About this exercise> List each line of the data that holds the string "black".

Source data>
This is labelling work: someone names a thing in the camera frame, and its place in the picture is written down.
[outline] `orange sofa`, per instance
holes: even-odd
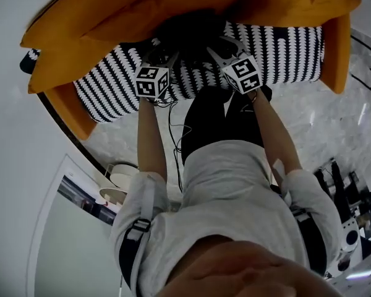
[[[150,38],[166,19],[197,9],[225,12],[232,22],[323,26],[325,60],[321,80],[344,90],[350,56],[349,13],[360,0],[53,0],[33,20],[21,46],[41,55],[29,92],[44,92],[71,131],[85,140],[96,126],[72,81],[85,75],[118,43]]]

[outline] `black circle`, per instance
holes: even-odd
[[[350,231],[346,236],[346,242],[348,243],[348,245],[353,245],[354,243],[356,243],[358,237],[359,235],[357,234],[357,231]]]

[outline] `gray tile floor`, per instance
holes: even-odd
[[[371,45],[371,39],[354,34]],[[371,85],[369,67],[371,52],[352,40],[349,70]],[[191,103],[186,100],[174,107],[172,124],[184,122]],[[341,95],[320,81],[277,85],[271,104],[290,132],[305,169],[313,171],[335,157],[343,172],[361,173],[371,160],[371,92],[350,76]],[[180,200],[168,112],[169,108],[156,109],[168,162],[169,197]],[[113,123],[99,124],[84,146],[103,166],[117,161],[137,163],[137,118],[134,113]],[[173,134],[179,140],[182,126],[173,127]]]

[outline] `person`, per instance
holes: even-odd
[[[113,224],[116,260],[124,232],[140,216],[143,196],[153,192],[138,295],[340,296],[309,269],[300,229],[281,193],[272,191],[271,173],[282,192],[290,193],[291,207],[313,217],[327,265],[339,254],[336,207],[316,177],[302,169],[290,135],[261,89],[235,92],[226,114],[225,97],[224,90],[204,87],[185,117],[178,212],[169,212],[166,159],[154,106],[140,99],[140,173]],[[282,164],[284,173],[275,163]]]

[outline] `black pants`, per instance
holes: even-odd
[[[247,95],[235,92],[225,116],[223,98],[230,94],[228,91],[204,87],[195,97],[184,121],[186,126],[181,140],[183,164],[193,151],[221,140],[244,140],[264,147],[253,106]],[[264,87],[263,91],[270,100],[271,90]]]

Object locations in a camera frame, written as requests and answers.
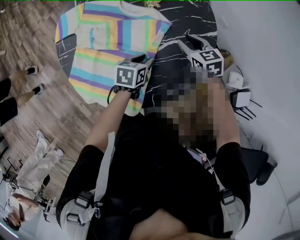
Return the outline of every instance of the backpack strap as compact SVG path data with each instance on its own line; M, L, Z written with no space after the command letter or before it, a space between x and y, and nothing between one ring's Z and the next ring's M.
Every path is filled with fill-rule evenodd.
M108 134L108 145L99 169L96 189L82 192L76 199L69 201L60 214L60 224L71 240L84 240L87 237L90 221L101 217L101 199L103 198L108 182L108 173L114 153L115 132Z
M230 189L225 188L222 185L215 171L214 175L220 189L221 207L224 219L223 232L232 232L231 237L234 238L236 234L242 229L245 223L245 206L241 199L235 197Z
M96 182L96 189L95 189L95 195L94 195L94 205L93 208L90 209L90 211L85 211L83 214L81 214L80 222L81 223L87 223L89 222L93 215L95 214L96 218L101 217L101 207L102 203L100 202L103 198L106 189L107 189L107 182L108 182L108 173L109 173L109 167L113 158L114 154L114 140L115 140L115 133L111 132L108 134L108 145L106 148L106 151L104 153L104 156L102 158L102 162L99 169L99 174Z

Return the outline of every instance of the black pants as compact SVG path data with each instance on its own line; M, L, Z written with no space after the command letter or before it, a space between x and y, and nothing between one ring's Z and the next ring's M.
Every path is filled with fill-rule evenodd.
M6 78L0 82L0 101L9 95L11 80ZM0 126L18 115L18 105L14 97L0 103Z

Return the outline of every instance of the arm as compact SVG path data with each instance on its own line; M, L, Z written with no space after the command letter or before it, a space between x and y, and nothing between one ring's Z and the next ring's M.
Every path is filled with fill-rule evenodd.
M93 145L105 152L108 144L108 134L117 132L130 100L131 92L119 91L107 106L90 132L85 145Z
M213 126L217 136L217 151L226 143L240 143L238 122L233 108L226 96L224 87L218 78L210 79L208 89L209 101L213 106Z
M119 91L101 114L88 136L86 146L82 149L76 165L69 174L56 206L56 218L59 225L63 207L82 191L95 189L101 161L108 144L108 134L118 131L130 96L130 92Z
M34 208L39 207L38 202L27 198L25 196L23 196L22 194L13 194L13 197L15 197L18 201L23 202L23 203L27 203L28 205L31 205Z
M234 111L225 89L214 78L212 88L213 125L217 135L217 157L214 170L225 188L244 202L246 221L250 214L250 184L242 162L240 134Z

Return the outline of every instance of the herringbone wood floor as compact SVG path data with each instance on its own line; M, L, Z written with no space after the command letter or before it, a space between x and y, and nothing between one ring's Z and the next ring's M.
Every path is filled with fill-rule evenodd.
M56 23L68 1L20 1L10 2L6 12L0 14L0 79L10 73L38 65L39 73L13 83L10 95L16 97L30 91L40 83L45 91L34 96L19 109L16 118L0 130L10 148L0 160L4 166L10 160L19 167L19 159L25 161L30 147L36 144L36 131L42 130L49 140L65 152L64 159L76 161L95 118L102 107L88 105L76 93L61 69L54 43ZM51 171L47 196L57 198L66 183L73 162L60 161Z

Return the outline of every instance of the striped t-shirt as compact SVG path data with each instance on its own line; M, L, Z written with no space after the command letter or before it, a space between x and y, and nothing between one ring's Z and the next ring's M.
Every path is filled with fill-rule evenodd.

Written answer>
[outline] `black circle`, per instance
[outline] `black pants`, per instance
Return the outline of every instance of the black pants as compact SVG path data with each instance on its own line; M, L, Z written with no space after the command letter or before it, a space between x and y, and nothing between one ring's Z and the next ring's M.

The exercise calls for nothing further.